Records from a collection:

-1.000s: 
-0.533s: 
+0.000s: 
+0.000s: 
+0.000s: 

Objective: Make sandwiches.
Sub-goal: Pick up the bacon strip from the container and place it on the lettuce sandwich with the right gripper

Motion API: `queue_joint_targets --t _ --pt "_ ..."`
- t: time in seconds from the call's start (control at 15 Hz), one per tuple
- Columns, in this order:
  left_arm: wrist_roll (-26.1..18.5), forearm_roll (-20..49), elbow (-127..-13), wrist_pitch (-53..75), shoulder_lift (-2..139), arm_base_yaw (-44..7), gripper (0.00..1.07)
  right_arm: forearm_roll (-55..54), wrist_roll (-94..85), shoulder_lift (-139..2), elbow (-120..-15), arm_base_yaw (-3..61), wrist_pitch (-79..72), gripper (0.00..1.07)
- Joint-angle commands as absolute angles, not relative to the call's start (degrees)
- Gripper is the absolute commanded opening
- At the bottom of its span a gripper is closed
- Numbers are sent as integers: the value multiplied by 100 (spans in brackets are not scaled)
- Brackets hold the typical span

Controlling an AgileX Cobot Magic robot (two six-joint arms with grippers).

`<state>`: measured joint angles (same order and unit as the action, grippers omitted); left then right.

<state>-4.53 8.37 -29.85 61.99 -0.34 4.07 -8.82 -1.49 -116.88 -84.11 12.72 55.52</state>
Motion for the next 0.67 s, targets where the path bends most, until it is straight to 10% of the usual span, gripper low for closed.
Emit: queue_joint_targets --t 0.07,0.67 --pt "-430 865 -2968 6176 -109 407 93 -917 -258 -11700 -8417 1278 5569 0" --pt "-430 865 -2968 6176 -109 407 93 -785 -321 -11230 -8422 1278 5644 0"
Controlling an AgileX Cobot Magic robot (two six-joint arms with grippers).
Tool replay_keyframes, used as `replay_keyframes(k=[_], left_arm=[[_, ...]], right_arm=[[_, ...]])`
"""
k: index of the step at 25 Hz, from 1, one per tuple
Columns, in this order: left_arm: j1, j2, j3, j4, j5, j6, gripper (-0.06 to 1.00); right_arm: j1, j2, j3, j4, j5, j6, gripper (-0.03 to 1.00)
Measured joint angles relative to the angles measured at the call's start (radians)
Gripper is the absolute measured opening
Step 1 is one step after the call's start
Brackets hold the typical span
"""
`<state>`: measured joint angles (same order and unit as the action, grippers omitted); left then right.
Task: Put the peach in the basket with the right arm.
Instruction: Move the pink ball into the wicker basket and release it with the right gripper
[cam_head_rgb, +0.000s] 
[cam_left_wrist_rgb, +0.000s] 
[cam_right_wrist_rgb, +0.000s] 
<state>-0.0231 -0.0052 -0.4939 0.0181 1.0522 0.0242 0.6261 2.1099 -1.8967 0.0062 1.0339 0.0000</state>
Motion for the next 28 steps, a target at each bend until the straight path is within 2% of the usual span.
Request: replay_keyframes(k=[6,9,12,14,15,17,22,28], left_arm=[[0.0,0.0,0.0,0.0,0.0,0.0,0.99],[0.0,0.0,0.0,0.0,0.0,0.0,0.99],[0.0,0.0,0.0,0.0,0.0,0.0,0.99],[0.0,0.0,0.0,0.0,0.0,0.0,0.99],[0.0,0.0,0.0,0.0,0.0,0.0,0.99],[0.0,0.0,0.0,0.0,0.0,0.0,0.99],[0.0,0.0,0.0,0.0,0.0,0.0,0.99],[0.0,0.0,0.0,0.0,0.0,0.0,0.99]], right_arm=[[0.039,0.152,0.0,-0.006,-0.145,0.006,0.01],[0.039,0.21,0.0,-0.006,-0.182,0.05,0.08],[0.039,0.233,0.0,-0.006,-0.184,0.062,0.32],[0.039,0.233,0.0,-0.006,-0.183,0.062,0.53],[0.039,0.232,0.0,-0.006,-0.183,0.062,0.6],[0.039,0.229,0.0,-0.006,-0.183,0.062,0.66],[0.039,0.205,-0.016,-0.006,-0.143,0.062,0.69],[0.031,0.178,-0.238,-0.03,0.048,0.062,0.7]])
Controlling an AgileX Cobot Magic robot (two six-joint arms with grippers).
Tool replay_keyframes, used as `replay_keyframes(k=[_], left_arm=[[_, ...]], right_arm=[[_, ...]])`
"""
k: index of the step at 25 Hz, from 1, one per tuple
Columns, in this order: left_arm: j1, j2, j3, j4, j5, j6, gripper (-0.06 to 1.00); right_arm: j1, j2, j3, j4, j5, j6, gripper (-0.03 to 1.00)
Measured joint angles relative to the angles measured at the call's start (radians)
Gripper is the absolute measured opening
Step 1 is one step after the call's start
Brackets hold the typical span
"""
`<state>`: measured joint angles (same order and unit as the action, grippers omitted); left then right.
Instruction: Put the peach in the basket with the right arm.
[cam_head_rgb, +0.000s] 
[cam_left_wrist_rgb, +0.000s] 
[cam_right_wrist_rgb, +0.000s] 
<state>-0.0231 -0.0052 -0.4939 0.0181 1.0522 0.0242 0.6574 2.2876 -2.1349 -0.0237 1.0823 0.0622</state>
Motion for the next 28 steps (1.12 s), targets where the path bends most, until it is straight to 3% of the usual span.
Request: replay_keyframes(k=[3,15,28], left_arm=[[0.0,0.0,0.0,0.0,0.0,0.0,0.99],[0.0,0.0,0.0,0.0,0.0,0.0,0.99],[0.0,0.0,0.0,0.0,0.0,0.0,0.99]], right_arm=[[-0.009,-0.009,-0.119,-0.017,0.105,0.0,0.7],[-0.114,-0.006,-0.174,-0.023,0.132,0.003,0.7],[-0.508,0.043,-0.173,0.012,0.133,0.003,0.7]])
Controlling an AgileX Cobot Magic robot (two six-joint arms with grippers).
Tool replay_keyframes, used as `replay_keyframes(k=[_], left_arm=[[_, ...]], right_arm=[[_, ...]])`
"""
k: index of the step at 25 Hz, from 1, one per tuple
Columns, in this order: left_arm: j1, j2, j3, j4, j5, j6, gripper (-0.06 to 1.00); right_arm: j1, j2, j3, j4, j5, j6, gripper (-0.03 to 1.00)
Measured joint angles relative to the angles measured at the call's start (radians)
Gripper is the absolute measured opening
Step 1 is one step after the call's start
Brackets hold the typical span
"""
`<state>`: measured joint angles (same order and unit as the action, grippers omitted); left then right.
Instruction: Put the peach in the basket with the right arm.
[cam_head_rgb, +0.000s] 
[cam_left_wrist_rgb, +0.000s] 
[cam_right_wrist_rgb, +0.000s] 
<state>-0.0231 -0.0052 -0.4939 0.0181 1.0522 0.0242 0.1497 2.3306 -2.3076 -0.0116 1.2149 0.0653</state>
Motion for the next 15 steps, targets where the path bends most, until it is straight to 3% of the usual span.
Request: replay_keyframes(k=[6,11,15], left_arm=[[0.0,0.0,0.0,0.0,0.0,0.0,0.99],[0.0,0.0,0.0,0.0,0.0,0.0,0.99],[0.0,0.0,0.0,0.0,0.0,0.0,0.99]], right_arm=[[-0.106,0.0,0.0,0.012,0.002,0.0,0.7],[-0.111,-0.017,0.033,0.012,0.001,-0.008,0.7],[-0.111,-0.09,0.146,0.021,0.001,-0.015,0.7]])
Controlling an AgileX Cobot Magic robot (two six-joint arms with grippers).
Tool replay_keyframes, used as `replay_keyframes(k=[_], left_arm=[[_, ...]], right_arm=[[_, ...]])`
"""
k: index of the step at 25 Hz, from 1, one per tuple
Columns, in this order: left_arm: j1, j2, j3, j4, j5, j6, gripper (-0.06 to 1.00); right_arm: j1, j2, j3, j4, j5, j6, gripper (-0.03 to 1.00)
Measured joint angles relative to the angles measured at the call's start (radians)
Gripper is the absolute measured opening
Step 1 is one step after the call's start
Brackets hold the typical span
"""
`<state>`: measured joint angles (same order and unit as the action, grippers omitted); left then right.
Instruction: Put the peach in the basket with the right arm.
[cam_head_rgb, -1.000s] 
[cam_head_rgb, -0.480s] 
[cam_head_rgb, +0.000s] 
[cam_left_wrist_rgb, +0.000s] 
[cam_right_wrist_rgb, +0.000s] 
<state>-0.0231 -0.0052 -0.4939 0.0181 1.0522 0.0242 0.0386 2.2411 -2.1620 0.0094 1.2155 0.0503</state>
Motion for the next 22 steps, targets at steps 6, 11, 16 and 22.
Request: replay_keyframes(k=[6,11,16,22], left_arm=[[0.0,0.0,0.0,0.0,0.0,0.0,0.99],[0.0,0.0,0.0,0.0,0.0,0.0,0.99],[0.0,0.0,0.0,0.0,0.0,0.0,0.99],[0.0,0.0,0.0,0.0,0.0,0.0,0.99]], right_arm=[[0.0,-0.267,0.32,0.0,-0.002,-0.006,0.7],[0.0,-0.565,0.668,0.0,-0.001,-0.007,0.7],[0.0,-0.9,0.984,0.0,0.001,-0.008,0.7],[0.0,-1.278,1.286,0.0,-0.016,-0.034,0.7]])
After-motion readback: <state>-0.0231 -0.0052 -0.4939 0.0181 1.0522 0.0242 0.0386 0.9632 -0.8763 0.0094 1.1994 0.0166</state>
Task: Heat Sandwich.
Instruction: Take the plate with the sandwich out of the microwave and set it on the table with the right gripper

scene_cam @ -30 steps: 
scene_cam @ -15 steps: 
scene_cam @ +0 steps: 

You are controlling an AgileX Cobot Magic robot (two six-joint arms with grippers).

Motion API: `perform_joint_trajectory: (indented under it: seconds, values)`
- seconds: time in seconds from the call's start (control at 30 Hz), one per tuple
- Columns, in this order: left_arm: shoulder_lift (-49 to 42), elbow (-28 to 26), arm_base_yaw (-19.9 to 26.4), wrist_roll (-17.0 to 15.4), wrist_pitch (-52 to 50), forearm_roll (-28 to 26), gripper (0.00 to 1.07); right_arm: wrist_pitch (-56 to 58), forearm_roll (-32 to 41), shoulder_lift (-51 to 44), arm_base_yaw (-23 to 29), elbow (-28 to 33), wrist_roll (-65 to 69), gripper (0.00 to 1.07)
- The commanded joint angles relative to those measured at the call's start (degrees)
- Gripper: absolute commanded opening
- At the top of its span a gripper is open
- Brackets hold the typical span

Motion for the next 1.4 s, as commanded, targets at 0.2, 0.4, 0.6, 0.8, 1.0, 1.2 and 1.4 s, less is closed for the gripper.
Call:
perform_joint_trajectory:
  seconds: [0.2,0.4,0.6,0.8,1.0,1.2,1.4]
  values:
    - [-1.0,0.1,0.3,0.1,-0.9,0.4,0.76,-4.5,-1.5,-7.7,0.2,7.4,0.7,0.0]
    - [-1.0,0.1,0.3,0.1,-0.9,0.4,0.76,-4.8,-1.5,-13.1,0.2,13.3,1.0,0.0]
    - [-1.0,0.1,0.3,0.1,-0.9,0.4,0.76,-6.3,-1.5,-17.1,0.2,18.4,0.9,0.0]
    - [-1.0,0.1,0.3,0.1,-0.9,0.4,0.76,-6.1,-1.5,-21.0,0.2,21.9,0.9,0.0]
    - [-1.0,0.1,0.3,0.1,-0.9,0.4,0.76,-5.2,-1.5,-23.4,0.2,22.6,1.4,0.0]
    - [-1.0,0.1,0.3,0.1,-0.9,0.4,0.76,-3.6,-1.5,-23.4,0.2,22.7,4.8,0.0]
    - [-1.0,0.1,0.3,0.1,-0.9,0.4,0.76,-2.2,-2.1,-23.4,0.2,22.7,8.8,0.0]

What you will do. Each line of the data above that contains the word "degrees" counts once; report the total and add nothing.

Completed exercise. 2